Выбрать главу

Абреков — руками абреков, гачагов — руками гачагов надо душить. Татарин пусть на татарина идет, горец пусть горца и душит, и армяне, и грузины… А тщеславных беков, князей, предводителей можно и умаслить, ублажить, чинами ли, наградами ли, пусть себе тешатся, упиваются высочайшими «милостями» и «благоволением»! Так-то своих — своими же бить. — Наместник, прохаживавшийся по просторному кабинету, остановился, приложил ладонь к разгоряченному челу. А Хаджар? Как быть с ней? Как ни круто обошелся ислам со слабым полом, как ни душит женщину черной чадрой, а все ж местный адат чтит и оберегает ее! Дело тут с адатом туго сплелось, корнями, и потому все одним; махом не решить. Да, задала нам загадку эта особа, не разгадать, вот и ломай теперь голову, как это колдовство расколдовать…

И вдруг в глаза бросилась между страниц фотография женщины.

«Что такое? Никак, это и есть Хаджар?»

Под портретом была подпись: «Орлица Кавказа».

Это была, в сущности, фоторепродукция живописного портрета, написанного кистью неизвестного художника.

Кем же? Скорее всего, каким-нибудь тифлисским художником. Похоже, восторженная кисть уподобила смутьянку некой грузинской прелестнице-княжне. И кто знает, сколько этих фотографических копий теперь гуляет в народе… От этой мысли его высокопревосходительству стало не по себе. Ничего не скажешь, портрет был выполнен превосходно, хочешь — не хочешь, заглядишься… И, всматриваясь в черты этой женщины, генерал убеждался, что она исполнена гордости, достоинства и отважной решимости. И нетрудно было бы ее представить в седле, воинственной амазонкой, описываемой в строфе песни, которая приводилась ниже. — «Солнце поднялось в полуденной высоте, — гласил перевод. Хаджар ханум села на коня. Волосы ее украшены самоцветами, жемчугами, Пусть тебе говорят: ай Гачаг Наби, чья Хаджар посмелей, чем смельчак Наби!»
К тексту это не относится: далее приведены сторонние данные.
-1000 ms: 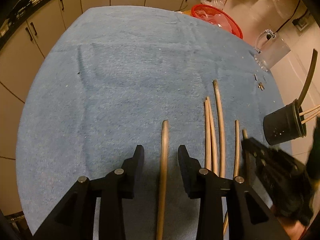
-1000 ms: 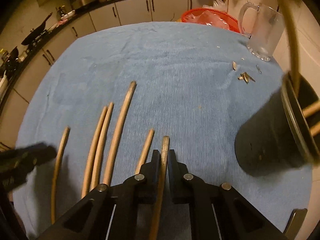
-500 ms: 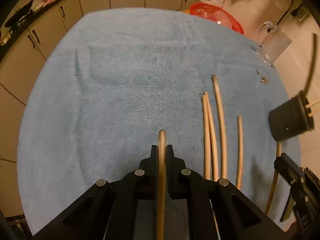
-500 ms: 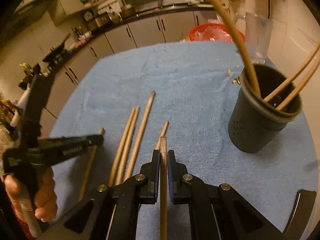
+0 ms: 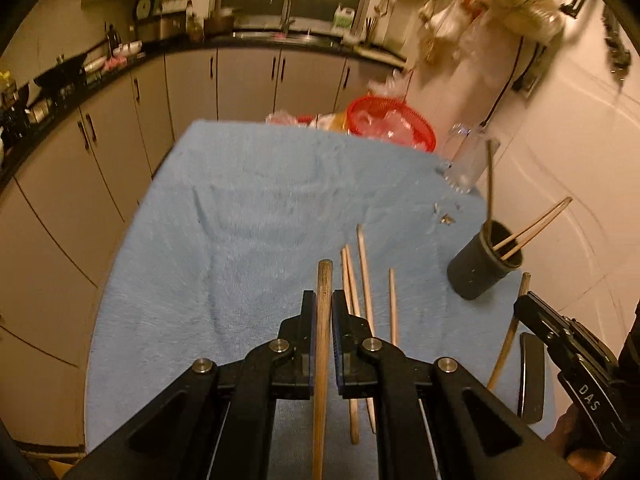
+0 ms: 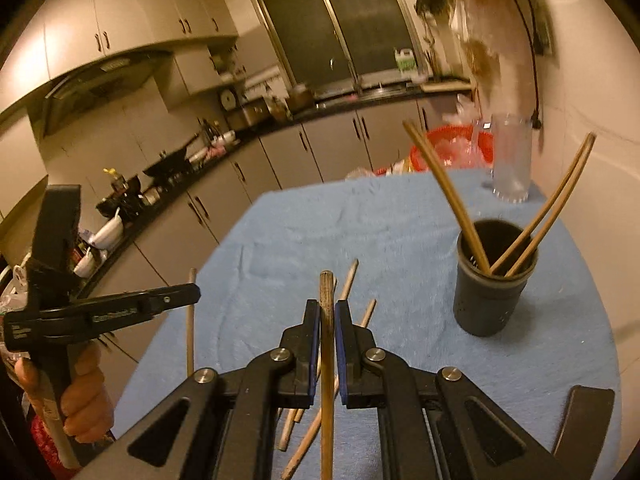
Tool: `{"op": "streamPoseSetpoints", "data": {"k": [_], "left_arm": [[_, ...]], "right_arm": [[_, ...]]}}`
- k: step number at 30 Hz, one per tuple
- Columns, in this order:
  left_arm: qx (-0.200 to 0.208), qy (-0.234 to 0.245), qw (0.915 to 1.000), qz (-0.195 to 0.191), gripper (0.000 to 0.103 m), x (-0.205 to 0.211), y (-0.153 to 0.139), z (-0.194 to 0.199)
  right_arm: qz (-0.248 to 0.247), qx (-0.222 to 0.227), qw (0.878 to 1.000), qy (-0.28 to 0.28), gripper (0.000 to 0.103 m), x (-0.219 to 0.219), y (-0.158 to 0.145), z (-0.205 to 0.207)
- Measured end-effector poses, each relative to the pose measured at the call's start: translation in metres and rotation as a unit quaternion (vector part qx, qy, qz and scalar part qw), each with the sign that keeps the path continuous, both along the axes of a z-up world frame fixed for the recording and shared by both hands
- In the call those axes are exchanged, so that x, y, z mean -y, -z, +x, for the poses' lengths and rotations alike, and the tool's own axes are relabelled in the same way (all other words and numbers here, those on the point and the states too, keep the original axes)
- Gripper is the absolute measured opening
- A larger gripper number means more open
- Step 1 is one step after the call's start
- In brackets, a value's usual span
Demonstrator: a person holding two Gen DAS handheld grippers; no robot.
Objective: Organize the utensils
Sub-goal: 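Lift the left tool's chopstick upright while the right tool lifts its own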
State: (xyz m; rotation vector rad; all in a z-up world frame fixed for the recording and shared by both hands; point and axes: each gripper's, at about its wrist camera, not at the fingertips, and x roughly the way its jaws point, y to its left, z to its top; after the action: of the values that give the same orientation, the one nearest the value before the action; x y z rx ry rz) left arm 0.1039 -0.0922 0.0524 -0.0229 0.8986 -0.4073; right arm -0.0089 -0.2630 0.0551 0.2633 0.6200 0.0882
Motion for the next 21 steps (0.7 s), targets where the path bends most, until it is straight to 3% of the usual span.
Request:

Главноуправляющий предположил, что неизвестный художник, конечно же, не мог писать портрет с натуры, а основывался на спасаниях знавших, видевших знаменитую героиню, окруженную ореолом славы, потому и назвал картину поэтически: «Орлица Кавказа». А может статься, у портретиста был невесть как раздобытый фотографический снимок… Теперь бы показать это произведение губернаторам, ткнуть бы им в нос: полюбуйтесь, мол, уже наша неприятельница и в творениях кисти воспевается! Но перво-наперво надо было представить сей из ряда вон выходящий факт крамольной живописи высочайшему вниманию, заодно с секретной и срочной, с толком составленной депешей, которую надлежало отправить в Петербург.

Глава двадцать седьмая

Аллахверди, при теперешнем переполохе властей, не мог возвращаться к гачагам прежней оживленной дорогой. Выехав за околицу села Каравинч, он свернул на глухую тропу, а потом — стал круто подниматься в гору. Время от времени он оглядывался: нет ли кого. Изредка встречавшиеся люди — селяне, пастухи — только и говорили, что о Наби и Хаджар, мол, Хаджар в каземате, в беде, сокрушались, жалели, гадали, что-то будет…

Попадались и дровосеки — рубили дровишки про запас на зиму для каземата, а также всякий кочевой люд, возвращающийся с гёрусского базара с покупками-припасами. И эти говорили о волнениях в каземате, песнях. И хотя каждый толковал на свой лад, но все были единодушны в сочувствии и гневе: как, мол, не пощадили женщину, стыд и позор царю, что с женщиной воюет…

Аллахверди слушал и мотал себе на ус, что в народе говорят, думают. Он-то знал, что именно такие вот люди — опора гачагов, и укроют, и упрячут, а врагов по ложному следу пустят, приветом-ответом умаслят, заморочат голову… И хоть ходили в убогом и рваном, драном-латаном, а все ж это были народные солдаты, в тяжкий час для Наби они и ополчение, с топором-дубьем, заслон и защита, отпор царским воякам, да, эта голытьба в мохнатых папахах, пахари, дровосеки, угольщики, нукеры, служанки… Если их распалить — не удержишь! С вилами, косами, дрекольем пойдут на рожон, из пушки пали в них — не дрогнут, не отступят. Пока что они живут врозь, а в случае чего — в кулак сожмутся, ощетинятся, дадут прикурить обидчику-мучителю! С таким-то вот чувством прислушивался Аллахверди к попутным разговорам. Это не просто праздная беседа, это был глас народный, суд народный, и что на душе — то и на языке.